**Stored data entries**
------------------------
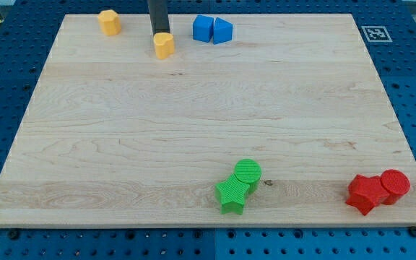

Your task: Push the yellow heart slightly towards the blue cube

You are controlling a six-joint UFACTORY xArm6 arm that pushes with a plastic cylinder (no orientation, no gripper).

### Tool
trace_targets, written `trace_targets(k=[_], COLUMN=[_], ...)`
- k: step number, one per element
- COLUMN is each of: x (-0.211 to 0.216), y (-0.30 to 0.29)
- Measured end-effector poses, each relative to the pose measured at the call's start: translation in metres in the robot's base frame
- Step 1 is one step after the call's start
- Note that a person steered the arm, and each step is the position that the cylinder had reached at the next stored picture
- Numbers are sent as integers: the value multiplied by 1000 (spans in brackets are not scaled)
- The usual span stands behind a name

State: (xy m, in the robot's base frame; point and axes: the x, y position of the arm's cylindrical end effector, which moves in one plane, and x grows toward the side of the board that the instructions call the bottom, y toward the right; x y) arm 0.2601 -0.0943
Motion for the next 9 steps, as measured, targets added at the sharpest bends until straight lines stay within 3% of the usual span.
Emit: trace_targets(k=[1,3,9], x=[16,51,31], y=[-44,-48,6])
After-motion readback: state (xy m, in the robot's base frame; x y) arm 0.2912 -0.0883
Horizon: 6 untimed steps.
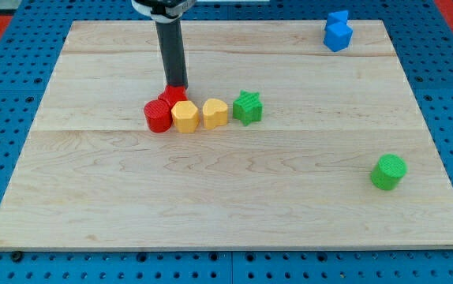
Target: Push green star into green circle
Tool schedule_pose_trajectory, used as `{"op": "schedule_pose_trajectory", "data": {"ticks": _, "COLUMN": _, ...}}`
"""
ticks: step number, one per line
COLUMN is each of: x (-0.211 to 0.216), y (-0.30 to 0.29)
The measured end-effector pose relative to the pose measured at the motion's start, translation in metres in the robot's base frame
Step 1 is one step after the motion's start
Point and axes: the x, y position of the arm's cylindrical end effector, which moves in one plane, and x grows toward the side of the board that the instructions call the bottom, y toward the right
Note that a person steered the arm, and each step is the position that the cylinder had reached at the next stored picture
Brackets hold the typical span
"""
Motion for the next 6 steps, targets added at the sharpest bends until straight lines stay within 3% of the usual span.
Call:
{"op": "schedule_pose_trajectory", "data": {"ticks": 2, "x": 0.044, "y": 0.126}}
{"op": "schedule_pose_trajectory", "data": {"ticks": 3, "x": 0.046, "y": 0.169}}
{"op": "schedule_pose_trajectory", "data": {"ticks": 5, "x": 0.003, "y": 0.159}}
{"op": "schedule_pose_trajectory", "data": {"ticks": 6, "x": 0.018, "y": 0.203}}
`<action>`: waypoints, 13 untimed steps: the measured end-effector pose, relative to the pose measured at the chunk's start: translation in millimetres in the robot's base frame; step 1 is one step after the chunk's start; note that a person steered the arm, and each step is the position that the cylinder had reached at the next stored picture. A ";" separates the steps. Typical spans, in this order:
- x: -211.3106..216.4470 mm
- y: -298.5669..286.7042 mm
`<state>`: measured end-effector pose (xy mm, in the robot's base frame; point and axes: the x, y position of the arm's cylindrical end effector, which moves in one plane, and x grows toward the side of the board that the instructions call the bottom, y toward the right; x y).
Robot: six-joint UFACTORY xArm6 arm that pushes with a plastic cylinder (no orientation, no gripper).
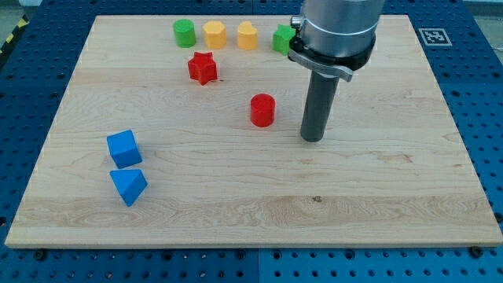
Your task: Move red circle diagonally to the green star
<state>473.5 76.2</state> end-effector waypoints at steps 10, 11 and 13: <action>-39.6 -71.7; -39.6 -80.0; -64.0 -84.2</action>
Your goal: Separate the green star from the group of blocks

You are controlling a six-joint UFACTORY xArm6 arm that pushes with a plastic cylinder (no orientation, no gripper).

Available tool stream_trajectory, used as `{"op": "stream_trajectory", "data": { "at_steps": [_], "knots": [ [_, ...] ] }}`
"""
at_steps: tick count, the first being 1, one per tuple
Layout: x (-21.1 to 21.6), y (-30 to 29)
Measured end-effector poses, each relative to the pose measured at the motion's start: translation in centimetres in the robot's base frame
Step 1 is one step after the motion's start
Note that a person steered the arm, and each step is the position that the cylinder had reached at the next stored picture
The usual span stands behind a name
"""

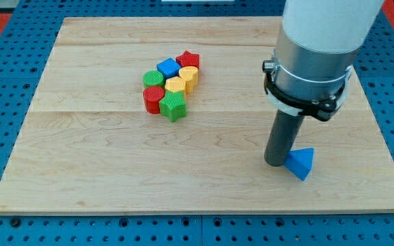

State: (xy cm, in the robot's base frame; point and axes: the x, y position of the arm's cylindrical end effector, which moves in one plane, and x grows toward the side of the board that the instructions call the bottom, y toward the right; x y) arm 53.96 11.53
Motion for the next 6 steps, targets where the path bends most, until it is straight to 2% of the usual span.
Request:
{"op": "stream_trajectory", "data": {
  "at_steps": [2, 4, 6],
  "knots": [
    [-11.8, -3.4],
    [-18.9, -4.0],
    [-19.0, -7.6]
  ]
}}
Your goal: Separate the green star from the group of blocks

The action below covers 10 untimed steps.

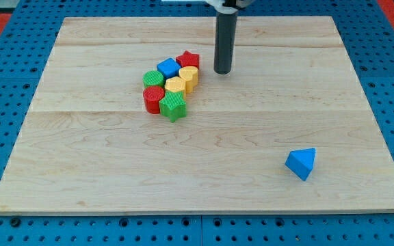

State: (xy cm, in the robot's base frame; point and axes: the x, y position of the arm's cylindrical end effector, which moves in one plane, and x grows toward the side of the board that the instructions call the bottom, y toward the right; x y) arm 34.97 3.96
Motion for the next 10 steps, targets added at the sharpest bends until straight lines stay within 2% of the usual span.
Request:
{"op": "stream_trajectory", "data": {
  "at_steps": [1, 4, 6, 7, 9, 10],
  "knots": [
    [3.3, 0.0],
    [5.3, -1.4],
    [5.3, -8.8],
    [7.9, -10.7],
    [13.2, -7.3],
    [14.4, -9.7]
  ]
}}
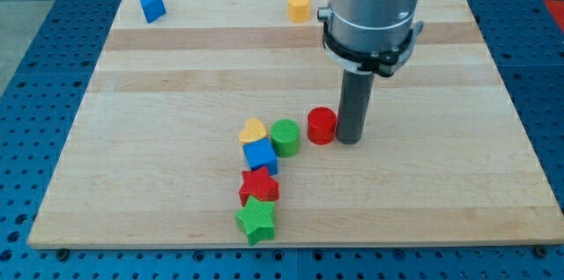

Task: Place the red circle to the right of green circle

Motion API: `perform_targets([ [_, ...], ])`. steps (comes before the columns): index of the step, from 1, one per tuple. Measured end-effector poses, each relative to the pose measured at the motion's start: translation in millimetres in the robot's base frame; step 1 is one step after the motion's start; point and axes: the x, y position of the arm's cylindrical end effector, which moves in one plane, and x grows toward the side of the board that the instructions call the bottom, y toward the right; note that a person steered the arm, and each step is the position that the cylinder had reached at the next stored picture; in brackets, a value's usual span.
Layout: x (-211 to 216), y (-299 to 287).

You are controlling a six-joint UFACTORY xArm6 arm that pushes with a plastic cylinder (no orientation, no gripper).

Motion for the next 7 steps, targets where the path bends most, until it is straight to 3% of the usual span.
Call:
perform_targets([
  [2, -50, 33],
  [3, -80, 19],
  [4, -69, -15],
  [7, -31, -23],
])
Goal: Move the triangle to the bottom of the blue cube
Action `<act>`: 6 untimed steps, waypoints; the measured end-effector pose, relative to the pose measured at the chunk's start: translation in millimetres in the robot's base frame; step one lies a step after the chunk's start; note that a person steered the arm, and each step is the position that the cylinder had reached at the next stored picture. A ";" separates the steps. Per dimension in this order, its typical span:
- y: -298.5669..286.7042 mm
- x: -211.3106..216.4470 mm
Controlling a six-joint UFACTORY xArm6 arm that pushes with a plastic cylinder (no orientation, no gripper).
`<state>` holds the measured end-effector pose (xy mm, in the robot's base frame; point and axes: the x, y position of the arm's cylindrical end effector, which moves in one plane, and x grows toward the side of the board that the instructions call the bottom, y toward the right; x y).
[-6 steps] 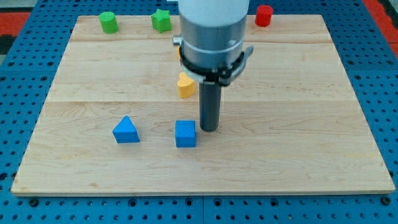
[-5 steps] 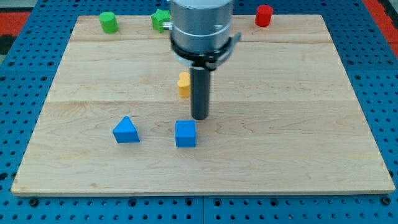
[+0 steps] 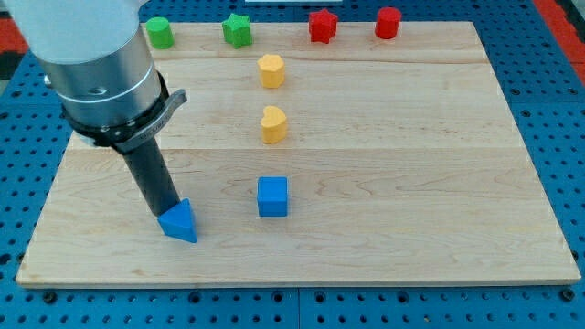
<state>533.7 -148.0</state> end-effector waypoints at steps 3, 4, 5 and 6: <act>18.1 13.0; 30.3 13.0; 8.5 22.1; -29.7 36.8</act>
<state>570.5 -177.7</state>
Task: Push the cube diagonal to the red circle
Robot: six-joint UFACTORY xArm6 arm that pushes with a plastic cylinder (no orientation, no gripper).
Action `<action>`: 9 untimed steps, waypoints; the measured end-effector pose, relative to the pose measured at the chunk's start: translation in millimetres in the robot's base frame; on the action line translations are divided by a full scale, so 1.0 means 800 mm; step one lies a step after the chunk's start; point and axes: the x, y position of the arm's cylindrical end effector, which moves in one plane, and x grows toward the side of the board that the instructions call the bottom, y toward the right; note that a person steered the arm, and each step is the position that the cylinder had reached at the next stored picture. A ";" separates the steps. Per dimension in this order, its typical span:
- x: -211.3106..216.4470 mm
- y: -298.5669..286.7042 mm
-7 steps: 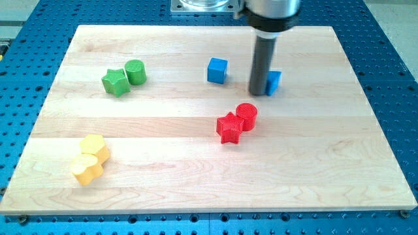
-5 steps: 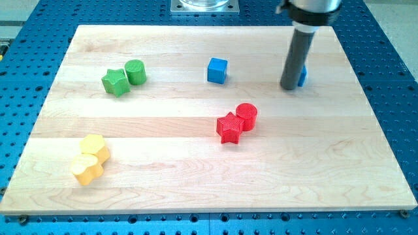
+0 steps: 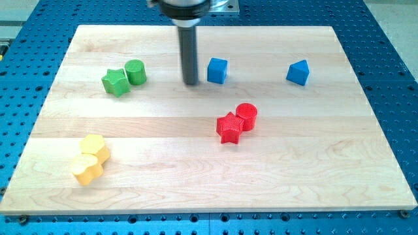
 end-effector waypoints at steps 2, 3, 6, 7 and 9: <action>-0.020 -0.026; -0.039 0.002; -0.023 0.071; 0.058 0.039; 0.209 -0.002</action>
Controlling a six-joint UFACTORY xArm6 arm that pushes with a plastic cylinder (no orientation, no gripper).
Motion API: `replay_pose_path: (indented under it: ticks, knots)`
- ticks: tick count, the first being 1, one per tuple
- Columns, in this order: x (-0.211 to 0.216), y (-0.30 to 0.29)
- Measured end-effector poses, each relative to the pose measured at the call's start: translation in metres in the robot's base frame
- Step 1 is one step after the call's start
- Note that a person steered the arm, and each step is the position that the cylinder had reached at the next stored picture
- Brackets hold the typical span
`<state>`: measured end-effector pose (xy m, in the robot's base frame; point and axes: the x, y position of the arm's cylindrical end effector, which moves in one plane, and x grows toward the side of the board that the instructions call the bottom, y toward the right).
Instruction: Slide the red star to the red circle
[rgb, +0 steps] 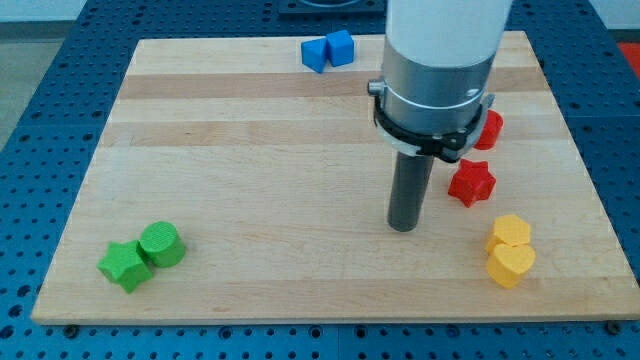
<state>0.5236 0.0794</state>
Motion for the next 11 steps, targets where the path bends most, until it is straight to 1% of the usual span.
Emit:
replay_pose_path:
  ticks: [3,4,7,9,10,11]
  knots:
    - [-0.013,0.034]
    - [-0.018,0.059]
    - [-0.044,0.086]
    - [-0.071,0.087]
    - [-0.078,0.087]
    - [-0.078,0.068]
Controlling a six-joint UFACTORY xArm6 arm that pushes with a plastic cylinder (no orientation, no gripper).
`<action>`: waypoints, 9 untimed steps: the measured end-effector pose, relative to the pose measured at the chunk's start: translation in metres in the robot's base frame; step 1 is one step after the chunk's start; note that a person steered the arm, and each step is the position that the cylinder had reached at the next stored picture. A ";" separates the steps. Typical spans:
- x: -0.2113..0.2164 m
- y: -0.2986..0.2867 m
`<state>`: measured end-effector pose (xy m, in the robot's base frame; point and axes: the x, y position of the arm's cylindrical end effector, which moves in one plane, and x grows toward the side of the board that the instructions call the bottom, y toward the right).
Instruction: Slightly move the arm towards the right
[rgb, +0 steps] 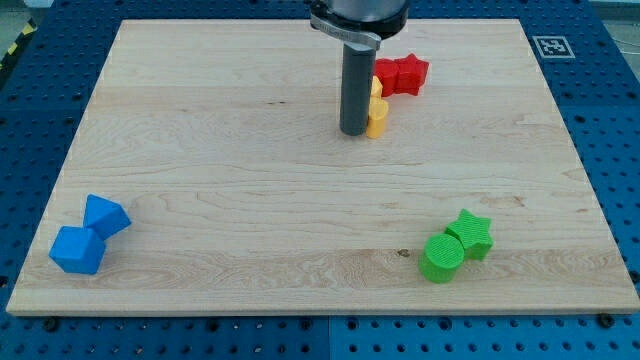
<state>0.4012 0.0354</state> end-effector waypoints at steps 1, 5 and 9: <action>0.003 0.000; 0.039 0.003; 0.039 0.045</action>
<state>0.4404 0.0802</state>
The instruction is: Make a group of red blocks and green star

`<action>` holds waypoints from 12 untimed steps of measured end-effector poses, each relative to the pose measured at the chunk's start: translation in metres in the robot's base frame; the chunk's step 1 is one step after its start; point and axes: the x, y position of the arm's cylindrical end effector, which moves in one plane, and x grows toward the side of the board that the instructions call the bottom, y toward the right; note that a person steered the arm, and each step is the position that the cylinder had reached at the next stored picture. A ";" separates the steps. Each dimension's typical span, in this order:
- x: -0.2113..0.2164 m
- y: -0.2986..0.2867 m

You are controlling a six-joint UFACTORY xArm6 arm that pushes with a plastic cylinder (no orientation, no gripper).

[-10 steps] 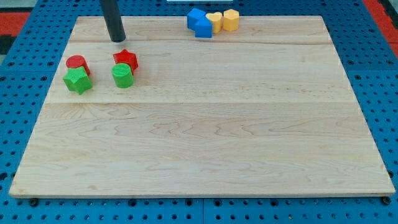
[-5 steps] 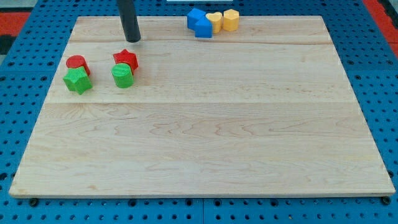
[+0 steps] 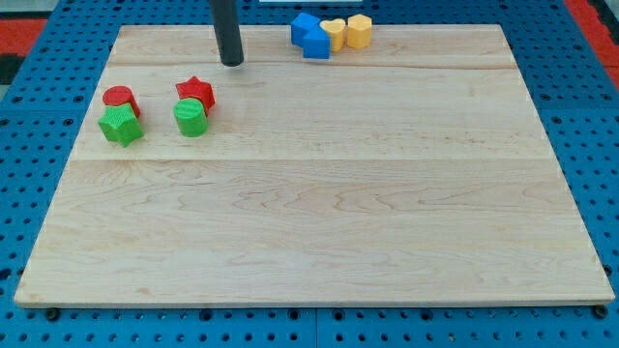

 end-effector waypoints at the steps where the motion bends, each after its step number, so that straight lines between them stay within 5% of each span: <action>1: 0.001 0.017; 6: 0.031 0.027; 12: 0.098 -0.067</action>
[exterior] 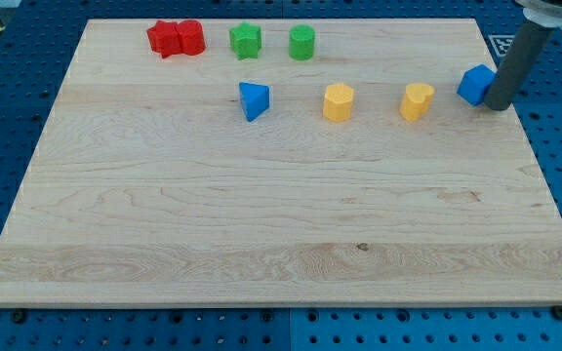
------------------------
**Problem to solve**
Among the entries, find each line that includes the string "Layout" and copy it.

**Task result**
Layout: x (-21.1 to 21.6), y (-30 to 29)
Layout: x (-211 to 216), y (-299 to 287).

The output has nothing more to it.